● Exercise requirements
Only the count is wanted here: how many lines of the entries hold the string "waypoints"?

[Data extracted from a collection]
----

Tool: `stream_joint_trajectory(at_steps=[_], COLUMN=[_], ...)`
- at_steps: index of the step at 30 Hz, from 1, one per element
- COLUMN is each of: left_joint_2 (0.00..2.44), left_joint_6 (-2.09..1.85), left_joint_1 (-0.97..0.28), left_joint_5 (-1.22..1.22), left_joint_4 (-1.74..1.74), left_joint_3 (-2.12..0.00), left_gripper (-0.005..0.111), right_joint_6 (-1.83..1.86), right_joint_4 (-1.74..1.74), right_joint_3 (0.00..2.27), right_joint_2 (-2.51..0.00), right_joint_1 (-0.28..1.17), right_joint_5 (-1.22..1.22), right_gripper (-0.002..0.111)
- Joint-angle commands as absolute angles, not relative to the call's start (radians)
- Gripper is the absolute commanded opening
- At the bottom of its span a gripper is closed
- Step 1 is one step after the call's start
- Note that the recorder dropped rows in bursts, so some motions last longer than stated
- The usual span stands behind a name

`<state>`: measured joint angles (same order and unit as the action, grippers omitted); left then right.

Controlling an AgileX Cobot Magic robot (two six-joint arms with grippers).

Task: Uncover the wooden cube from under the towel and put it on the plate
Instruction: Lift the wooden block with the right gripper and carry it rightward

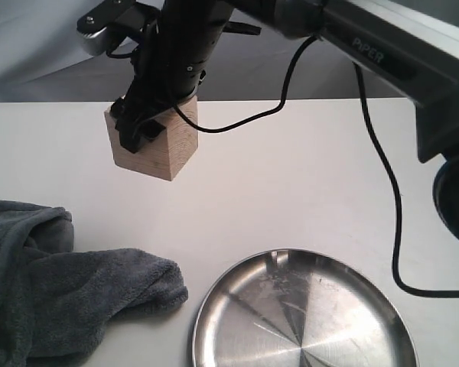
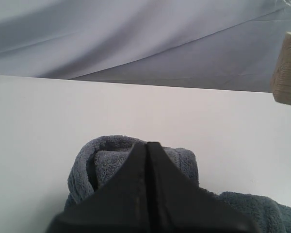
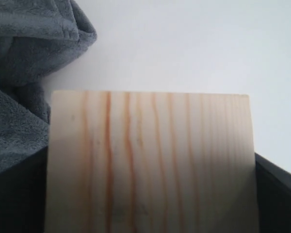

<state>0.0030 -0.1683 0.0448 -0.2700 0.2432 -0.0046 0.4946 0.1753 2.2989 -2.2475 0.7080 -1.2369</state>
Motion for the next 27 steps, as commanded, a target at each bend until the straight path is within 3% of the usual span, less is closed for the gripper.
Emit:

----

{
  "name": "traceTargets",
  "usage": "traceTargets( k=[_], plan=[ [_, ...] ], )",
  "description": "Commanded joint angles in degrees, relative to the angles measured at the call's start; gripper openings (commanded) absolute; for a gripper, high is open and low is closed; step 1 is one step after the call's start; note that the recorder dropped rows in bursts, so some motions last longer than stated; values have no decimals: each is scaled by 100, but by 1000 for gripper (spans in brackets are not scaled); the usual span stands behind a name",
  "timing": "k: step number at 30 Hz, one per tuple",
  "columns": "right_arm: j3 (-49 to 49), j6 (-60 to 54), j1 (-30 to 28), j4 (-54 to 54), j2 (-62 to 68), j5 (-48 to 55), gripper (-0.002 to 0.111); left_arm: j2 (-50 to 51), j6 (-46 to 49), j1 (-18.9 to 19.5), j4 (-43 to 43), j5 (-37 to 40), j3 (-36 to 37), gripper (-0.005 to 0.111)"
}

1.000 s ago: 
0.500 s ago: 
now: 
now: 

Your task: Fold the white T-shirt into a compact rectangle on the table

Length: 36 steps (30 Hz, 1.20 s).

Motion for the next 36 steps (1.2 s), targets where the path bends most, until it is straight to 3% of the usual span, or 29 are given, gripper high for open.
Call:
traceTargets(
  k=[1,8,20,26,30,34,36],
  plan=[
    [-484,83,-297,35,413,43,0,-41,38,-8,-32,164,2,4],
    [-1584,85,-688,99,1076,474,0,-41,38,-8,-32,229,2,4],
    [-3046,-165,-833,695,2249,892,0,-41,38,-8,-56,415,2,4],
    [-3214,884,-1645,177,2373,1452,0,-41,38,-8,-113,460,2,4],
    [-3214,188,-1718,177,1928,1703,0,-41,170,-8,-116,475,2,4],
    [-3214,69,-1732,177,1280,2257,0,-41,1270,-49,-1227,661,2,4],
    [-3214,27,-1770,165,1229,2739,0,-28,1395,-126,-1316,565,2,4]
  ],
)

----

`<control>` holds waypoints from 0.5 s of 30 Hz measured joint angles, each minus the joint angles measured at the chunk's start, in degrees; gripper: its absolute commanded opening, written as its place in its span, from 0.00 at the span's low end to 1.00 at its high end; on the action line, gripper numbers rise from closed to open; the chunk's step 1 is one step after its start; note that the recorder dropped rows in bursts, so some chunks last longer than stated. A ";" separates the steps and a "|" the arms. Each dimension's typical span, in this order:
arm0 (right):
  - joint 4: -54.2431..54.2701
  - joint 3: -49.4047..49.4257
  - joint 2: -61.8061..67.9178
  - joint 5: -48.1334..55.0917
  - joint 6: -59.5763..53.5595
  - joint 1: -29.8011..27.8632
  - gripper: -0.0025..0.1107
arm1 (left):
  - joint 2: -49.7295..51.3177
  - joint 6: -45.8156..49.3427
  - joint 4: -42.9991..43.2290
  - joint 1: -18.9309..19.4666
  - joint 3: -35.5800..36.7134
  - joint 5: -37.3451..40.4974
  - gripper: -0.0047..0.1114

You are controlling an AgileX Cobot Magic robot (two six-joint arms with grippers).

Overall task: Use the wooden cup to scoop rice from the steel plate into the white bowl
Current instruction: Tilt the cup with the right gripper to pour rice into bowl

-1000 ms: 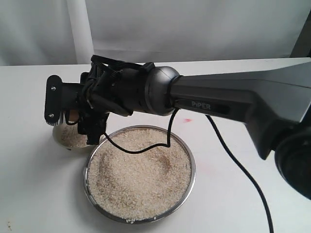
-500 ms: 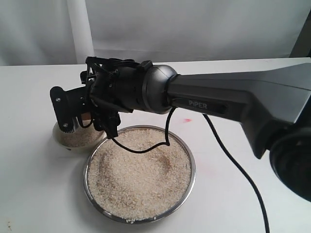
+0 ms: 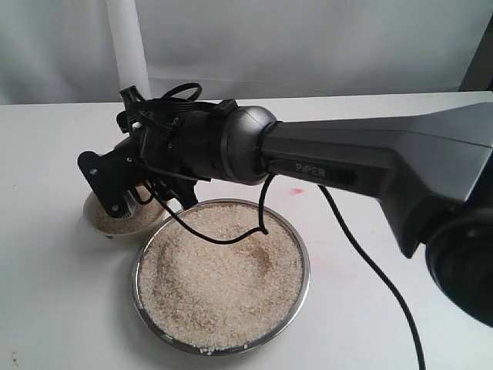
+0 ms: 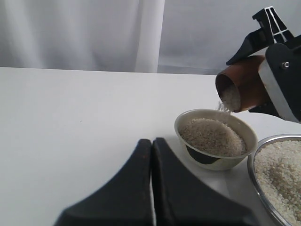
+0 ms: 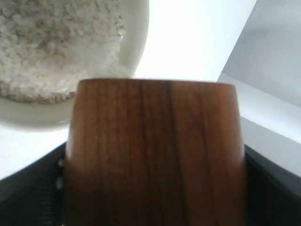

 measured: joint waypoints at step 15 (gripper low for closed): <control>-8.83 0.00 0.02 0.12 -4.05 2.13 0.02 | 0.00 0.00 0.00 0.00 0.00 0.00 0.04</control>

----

● Response box
2